The Conservative government intends to carry out radical reforms of the Local Government Pension Scheme (LGPS) investment regulations to enable LGPS funds to pool their investments, aiming to make these regulations more akin to the ‘prudent person’ approach used in trust-based pension schemes.
It also proposes to give the Secretary of State for Work and Pensions powers to intervene in the investment function of the LGPS fund, if it has not taken into consideration relevant regulations and guidance, such as the guidance on pooling.
Furthermore, it is hoped that pooling will encourage more investment in infrastructure.
The consultation for these proposals was to close in February 2016.
The government is also carrying out a review of pension tax relief.
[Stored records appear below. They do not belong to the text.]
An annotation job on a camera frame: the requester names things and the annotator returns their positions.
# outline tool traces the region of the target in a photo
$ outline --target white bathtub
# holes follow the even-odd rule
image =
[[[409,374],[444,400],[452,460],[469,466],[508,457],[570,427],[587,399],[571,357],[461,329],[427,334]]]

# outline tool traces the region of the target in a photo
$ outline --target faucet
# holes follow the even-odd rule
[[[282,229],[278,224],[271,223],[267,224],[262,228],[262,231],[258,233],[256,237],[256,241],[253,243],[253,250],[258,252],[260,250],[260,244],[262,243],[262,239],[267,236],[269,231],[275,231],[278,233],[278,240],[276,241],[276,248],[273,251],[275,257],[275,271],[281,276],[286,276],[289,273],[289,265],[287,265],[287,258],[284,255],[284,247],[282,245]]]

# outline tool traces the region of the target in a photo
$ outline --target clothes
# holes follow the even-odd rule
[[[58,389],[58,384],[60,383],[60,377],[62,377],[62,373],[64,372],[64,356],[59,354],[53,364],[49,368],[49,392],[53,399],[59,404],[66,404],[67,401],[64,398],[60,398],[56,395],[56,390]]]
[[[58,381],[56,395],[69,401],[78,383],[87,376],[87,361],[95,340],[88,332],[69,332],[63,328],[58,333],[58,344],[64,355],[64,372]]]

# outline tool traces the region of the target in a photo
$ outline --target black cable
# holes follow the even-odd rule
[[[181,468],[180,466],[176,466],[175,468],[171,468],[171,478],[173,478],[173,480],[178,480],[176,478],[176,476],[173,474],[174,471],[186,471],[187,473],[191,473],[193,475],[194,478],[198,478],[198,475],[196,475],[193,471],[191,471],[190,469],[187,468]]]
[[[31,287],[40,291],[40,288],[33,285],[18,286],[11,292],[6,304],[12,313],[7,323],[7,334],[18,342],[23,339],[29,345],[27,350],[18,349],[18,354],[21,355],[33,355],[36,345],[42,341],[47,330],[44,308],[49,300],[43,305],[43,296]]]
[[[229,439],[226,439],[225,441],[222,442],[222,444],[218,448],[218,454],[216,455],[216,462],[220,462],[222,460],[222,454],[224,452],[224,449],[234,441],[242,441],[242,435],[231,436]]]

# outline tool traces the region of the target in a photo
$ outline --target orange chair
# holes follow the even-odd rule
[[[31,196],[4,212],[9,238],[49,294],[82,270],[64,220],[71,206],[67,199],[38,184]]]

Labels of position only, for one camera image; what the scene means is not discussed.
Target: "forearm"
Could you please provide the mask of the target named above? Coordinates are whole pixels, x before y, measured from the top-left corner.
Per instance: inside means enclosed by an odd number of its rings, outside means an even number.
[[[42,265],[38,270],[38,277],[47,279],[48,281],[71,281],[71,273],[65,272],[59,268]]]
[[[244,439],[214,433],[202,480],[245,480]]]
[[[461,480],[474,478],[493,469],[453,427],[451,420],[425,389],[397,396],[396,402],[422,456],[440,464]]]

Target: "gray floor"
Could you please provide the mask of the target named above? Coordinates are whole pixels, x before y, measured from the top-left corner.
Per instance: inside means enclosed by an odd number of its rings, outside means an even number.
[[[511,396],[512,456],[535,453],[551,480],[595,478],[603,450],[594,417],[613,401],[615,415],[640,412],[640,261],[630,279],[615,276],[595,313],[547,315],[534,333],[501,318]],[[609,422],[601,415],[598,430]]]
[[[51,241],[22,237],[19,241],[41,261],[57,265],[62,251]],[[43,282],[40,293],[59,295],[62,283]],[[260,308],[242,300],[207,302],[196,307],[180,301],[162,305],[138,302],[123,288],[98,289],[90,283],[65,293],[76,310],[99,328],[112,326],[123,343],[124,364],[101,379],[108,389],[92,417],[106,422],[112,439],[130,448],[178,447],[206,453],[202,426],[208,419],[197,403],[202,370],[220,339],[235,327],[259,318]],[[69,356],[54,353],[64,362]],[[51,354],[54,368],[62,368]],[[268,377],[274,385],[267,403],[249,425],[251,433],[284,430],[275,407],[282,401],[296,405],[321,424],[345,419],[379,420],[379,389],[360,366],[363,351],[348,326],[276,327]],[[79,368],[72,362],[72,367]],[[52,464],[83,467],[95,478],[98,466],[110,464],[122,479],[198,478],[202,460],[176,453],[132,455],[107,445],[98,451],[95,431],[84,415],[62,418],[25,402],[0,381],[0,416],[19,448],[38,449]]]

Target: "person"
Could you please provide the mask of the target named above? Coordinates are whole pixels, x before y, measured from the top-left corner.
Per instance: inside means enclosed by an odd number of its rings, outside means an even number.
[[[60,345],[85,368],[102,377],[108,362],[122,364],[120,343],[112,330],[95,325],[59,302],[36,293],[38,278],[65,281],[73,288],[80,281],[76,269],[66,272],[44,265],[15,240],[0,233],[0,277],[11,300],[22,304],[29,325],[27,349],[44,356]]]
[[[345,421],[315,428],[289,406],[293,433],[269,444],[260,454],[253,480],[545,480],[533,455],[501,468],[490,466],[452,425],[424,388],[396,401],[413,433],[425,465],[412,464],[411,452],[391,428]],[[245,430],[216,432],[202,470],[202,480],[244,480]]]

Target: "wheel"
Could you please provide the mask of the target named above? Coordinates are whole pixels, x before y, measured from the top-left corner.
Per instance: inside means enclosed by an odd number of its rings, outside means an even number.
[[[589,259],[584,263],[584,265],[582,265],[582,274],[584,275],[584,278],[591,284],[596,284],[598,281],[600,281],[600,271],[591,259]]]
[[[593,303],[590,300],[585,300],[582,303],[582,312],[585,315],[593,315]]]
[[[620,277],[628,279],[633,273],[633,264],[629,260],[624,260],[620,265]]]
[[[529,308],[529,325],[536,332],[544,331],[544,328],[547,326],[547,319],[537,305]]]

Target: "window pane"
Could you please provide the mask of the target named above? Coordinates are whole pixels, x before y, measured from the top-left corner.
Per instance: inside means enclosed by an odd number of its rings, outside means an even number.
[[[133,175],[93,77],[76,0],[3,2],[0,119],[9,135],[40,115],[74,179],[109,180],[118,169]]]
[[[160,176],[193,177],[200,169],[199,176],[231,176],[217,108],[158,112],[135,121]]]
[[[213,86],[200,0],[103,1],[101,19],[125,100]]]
The two main options for change are a move from the current EET system to a TEE basis of taxation; and moving to a single rate of tax relief. One of the reasons behind this is to improve sustainability of the system, although critics say it is an attempt by the government to raise short-term tax revenues.
The Pensions and Lifetime Savings Association (PLSA) is arguing forcefully against these changes, arguing that over the long term, a move to a pensions tax regime of either TEE or a single rate jeopardises both pension saving and the tax revenues of future governments.
The consultation closed last September. The chancellor of the exchequer is to give an update in his Budget on 16 March.
Meanwhile, the pension freedom reforms that took effect in April 2015 have led to a recognition that there is no more ‘normal’ when it comes to deciding what to do with savings at retirement, and that the industry needs to ensure the retirement income market works for all savers.
The reforms abolished the requirement to buy an annuity and increased the flexibility in how people access their pension savings. Nearly £3bn (€3.9bn) had been invested in drawdown products within six months of the restrictions being lifted.
However, the quality of information available to pension savers is crucial. In order to improve this, a retirement quality mark is being developed to assess retirement products against the quality of their governance and communications.
A consultation carried out by Pension Quality Mark, the excellence standard developed by the PLSA, closed in January 2016 and results are being analysed.